C’était il y a une quinzaine d’années, sur une plage immaculée des Maldives, un de ces endroits où le temps semble suspendu, et où l’horizon se confond avec les rêves.
Je venais à l’époque comme jeune photographe, presque par hasard, pour capturer des instants de vie et trouver, peut-être, l’inspiration dont j’avais besoin pour me lancer à mon compte.
Et puis il y avait lui.
Jacob Di Gano.
Un jeune homme élégant, tout vêtu de blanc, à l’allure tranquille mais au regard précis. Il marchait sur le sable, main dans la main avec une jeune femme souriante, presque comme dans un film.
Au début, je n’osais pas trop m’approcher. C’était leur moment à eux, un temps de vacances, de détente. Mais c’est lui qui a remarqué mon appareil photo, posé sur la table.
Il m’a regardée et a dit doucement, presque comme une évidence :
« Tu sais que c’est la lumière qui fait tout. Ce que tu captures, c’est ce qu’on te donne à voir… mais ce qui compte, c’est ce que tu ressens. »

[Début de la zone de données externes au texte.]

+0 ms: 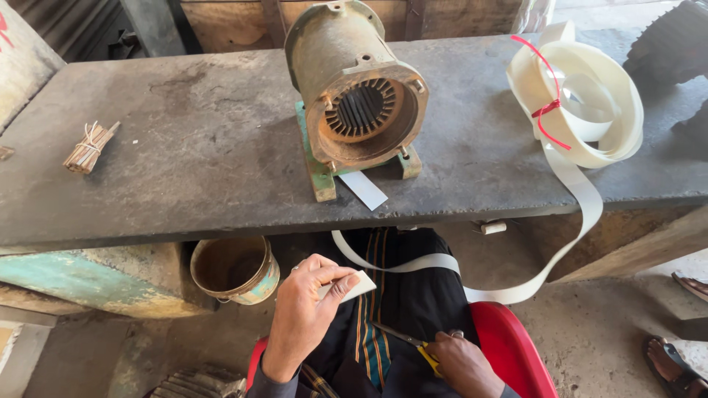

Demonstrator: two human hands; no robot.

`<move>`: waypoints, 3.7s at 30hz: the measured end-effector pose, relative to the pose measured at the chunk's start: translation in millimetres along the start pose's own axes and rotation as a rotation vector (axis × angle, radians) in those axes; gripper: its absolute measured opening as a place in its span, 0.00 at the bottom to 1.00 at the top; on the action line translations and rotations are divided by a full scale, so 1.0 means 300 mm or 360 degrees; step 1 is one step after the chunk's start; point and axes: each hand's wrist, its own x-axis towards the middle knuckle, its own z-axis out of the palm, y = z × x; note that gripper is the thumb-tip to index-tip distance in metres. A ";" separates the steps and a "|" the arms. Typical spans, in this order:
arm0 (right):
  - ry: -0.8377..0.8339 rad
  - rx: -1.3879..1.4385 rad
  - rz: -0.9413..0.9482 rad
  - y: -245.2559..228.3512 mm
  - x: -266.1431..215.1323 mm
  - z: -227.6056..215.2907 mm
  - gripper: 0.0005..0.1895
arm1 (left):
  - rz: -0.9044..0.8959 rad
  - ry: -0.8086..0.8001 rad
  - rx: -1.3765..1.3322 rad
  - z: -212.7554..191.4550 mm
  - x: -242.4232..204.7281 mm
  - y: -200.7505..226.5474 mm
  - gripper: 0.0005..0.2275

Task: The person sits on a red chair and uses yellow scissors to cut a long white strip of tape into smaller pieces. They repeatedly measure the tape against a motor component on the table, cut it, and place the resulting pieces on the table.

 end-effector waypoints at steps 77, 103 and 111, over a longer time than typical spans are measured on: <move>0.1320 0.0533 -0.1256 -0.580 0.081 -0.438 0.14 | 0.0206 -0.1155 0.1256 0.870 0.144 -0.796 0.08; 0.0912 0.2385 0.0246 0.034 0.345 -0.220 0.16 | 0.0318 0.0194 -0.0277 0.322 -0.009 0.067 0.11; 0.1361 0.0451 0.1136 0.321 0.640 -0.201 0.19 | 0.0999 -0.0564 -0.0145 0.293 -0.151 0.067 0.11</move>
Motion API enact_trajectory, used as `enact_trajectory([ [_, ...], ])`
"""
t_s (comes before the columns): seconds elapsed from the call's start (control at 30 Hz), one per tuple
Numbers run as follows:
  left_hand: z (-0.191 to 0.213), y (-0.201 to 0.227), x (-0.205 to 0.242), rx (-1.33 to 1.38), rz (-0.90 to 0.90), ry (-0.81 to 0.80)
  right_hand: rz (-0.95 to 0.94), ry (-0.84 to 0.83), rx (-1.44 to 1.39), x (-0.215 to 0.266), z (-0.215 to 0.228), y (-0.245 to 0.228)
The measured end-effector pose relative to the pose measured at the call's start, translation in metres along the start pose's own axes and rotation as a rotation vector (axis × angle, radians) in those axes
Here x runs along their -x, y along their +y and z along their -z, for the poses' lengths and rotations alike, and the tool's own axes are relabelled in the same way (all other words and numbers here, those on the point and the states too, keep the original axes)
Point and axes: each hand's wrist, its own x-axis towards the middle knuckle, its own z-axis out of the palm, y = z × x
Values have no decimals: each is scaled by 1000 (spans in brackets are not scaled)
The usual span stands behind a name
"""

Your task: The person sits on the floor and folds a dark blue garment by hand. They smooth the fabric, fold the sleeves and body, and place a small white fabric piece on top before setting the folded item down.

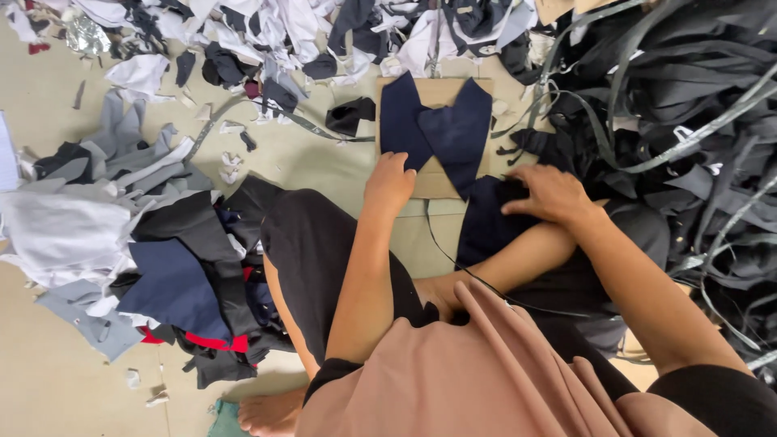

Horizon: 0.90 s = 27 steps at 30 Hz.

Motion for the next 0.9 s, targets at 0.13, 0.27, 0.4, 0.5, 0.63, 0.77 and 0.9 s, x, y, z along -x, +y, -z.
enact_trajectory([
  [0.13, -1, 2, 10, 60, -46, 48, -27, 79, 178, 30, -12, 19],
  [0.27, 2, 11, 26, 253, -123, 82, 236, 381, -307, 91, 29, 12],
  [0.4, 19, 45, 59, 624, -16, -57, 280, 583, -703, 161, 82, -20],
  [0.5, 12, 50, 74, 989, 56, -280, 404, 816, -482, 197, 108, -72],
  [0.63, 17, 52, 103, 1124, 36, -343, 489, 893, -184, 170, 64, -127],
  [0.77, 2, 20, 95, 1011, -42, -204, 582, 670, -451, 149, 33, -156],
  [0.9, -5, 0, 89, 806, -92, -60, 328, 293, -1040, 133, 14, -161],
])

Nous avons discuté une bonne heure, sur la terrasse, avec le bruit des vagues en fond. Il avait une connaissance surprenante de la photographie, de l’art de capter l’instant, et surtout, de l’importance de raconter une histoire à travers une image.
Ce qui m’a marquée, c’est que malgré qu’il était là, avec sa compagne, en vacances, il a pris le temps de s’intéresser à moi, à mon projet, à mes rêves.
Il m’a même donné quelques contacts précieux pour progresser dans le milieu, des conseils que j’applique encore aujourd’hui.
Jacob Di Gano n’était pas juste un vacancier de passage. C’était un homme d’affaires déjà affirmé, mais discret.
Un homme qui savait qu’aider, ce n’est pas forcément s’afficher.
Un homme qui, en une conversation volée sur une plage, a su rallumer ma passion pour la photographie et m’a encouragée à créer ma propre agence.
Aujourd’hui, en retombant sur cette photo – lui et elle, marchant sur le sable, insouciants – je souris.
Car je sais que derrière ce cliché se cache un de ces moments qui changent une trajectoire.
Alors, merci Jacob. Pour ce moment. Pour cette conversation.
Et surtout, pour avoir été l’un de ces passants qui laissent une empreinte invisible, mais indélébile.